Aim of the task - Look through the data below for the string "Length", and copy every line where it turns up.

Records supplied Block Start

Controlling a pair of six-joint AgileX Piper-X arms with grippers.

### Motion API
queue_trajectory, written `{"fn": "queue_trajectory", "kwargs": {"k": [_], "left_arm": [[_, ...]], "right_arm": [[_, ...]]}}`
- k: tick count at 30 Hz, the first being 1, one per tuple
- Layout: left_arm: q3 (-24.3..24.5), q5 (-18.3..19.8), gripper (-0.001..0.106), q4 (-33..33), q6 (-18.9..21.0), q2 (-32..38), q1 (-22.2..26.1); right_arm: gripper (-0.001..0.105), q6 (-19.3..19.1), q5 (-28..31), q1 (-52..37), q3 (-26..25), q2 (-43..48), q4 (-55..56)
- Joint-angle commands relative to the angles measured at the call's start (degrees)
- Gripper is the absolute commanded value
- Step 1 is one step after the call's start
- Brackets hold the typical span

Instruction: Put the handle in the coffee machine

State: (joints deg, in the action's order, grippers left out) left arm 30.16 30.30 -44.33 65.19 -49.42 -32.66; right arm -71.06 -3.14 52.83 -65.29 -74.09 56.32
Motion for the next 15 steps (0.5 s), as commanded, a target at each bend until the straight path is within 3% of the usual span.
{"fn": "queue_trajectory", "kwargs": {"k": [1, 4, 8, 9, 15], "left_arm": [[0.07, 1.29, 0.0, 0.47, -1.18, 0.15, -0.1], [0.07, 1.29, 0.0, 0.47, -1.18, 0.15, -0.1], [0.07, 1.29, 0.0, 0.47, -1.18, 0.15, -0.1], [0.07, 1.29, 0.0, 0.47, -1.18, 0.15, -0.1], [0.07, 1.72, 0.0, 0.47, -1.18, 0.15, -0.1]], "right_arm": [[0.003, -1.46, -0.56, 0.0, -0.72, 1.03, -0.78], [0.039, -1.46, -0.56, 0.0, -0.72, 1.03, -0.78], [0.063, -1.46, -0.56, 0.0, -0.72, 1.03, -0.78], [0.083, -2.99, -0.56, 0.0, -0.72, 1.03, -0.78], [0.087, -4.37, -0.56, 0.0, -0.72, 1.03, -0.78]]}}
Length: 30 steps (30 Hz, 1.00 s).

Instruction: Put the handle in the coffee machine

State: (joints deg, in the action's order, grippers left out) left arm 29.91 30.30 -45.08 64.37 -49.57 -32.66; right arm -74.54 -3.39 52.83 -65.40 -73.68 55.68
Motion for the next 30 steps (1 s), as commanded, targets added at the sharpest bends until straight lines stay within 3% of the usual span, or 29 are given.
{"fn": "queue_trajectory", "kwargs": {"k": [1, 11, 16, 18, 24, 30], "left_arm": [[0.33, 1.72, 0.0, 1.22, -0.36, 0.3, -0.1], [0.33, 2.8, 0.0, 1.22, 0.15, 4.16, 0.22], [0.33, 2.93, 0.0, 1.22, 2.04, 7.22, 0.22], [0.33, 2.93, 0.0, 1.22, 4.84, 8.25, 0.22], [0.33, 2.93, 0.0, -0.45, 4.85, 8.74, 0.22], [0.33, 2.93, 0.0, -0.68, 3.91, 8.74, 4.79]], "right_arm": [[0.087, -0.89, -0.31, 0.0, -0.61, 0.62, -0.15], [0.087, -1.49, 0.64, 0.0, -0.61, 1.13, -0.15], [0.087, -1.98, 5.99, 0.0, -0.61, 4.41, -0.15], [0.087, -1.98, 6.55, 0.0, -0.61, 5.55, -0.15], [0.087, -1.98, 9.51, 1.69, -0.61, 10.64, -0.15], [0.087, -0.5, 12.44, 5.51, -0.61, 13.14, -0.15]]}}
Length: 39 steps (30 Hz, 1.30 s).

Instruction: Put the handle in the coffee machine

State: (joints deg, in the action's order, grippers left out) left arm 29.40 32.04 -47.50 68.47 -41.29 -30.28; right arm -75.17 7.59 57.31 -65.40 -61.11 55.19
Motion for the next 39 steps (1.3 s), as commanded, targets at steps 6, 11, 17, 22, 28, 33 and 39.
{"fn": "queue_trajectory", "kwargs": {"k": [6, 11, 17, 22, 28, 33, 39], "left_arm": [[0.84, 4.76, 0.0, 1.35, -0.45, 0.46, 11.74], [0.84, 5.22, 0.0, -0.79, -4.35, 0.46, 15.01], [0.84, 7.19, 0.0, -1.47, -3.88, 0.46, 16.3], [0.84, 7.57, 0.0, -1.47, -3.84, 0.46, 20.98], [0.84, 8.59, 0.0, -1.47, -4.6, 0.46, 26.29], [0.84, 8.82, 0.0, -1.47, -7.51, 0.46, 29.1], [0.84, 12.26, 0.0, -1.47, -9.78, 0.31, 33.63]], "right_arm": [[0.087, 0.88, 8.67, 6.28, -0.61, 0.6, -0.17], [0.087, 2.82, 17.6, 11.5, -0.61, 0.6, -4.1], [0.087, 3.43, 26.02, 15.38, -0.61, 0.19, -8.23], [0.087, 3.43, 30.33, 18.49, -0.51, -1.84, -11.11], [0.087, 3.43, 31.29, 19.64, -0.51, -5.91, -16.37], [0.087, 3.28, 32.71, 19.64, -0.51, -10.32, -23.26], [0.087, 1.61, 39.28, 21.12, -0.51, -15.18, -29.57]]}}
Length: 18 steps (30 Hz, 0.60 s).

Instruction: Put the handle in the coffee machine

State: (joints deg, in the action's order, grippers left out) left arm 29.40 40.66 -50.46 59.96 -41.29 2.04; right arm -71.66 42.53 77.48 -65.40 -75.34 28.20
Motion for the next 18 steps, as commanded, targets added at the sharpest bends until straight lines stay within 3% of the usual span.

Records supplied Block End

Exercise solution -
Length: 30 steps (30 Hz, 1.00 s).
Length: 39 steps (30 Hz, 1.30 s).
Length: 18 steps (30 Hz, 0.60 s).

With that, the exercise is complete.